Code Refactoring
Overview
Teaching: 30 min
Exercises: 20 minQuestions
How do you refactor existing code without breaking it?
What are benefits of using pure functions in code?
Objectives
Employ code refactoring to improve the structure of existing code.
Understand the use of regressions tests to avoid breaking existing code when refactoring.
Understand the use of pure functions in software design to make the code easier to read, test amd maintain.
Refactor a piece of code to separate out ‘pure’ from ‘impure’ code.
Introduction
Code refactoring is the process of improving the design of an existing codebase - changing the internal structure of code without changing its external behavior, with the goal of making the code more readable, maintainable, efficient or easier to test. This can include introducing things such as code decoupling and abstractions, but also renaming variables, reorganising functions to avoid code duplication and increase reuse, and simplifying conditional statements.
In the previous episode, we have already changed the structure of our code (i.e. refactored it to a certain extent) when we separated out data loading from data analysis but we have not tested that the new code works as intended. This is particularly important with bigger code changes but even a small change can easily break the codebase and introduce bugs.
When faced with an existing piece of code that needs modifying a good refactoring process to follow is:
- Make sure you have tests that verify the current behaviour
- Refactor the code
- Verify that that the behaviour of the code is identical to that before refactoring.

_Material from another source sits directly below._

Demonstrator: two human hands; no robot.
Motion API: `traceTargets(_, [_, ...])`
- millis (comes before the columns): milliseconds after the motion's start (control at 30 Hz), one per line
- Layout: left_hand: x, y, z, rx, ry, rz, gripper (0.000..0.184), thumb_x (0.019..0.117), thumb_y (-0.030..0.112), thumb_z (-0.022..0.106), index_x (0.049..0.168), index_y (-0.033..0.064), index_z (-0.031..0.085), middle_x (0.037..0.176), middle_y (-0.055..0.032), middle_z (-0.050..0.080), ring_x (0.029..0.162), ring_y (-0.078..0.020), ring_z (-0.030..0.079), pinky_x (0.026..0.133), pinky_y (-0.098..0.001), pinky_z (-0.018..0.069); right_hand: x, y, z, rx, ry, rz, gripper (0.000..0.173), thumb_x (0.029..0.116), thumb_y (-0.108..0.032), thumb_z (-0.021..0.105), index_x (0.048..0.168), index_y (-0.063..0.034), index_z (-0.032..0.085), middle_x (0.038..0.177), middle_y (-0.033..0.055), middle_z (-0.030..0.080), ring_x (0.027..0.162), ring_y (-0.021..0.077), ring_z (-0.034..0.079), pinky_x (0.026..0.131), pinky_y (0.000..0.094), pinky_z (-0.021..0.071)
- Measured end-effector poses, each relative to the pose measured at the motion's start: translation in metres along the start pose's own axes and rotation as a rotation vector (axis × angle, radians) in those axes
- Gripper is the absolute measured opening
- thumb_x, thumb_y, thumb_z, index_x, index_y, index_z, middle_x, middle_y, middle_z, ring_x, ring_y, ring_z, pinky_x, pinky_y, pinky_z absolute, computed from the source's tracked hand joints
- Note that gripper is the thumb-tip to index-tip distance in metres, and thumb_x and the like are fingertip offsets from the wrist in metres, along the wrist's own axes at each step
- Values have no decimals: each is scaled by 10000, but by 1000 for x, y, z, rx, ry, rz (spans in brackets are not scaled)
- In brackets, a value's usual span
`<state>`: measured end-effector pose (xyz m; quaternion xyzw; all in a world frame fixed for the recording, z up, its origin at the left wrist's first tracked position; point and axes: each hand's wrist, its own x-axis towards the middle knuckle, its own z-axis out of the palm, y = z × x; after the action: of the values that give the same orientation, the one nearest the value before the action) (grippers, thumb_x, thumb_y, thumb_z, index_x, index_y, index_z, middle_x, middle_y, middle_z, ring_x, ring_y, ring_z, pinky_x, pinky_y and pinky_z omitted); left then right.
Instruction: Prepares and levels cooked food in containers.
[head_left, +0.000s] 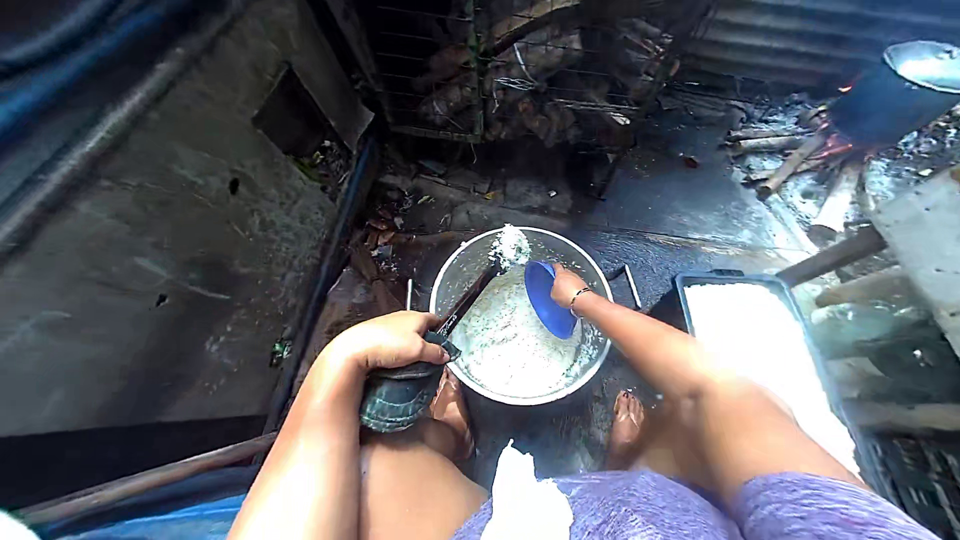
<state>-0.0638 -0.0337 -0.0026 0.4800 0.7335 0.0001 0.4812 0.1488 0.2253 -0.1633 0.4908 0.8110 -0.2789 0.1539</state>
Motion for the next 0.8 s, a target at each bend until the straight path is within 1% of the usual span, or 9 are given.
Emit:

In this episode we will further improve the code from our project in the following two ways:
- add more tests so we can be more confident that future changes will have the intended effect and will not break the existing code.
- further split
analyse_data()
function into a number of smaller and more decoupled functions (continuing the work from the previous episode).
Writing Tests Before Refactoring
When refactoring, first we need to make sure there are tests in place that can verify the code behaviour as it is now (or write them if they are missing), then refactor the code and, finally, check that the original tests still pass.
There is a bit of a “chicken and egg” problem here - if the refactoring is supposed to make it easier to write tests in the future, how can we write tests before doing the refactoring? The tricks to get around this trap are:
- test at a higher level, with coarser accuracy, and
- write tests that you intend to replace or remove.
The best tests are the ones that test a single bit of functionality rigorously.
However, with our current analyse_data()
code that is not possible because it is a
large function doing a little bit of everything.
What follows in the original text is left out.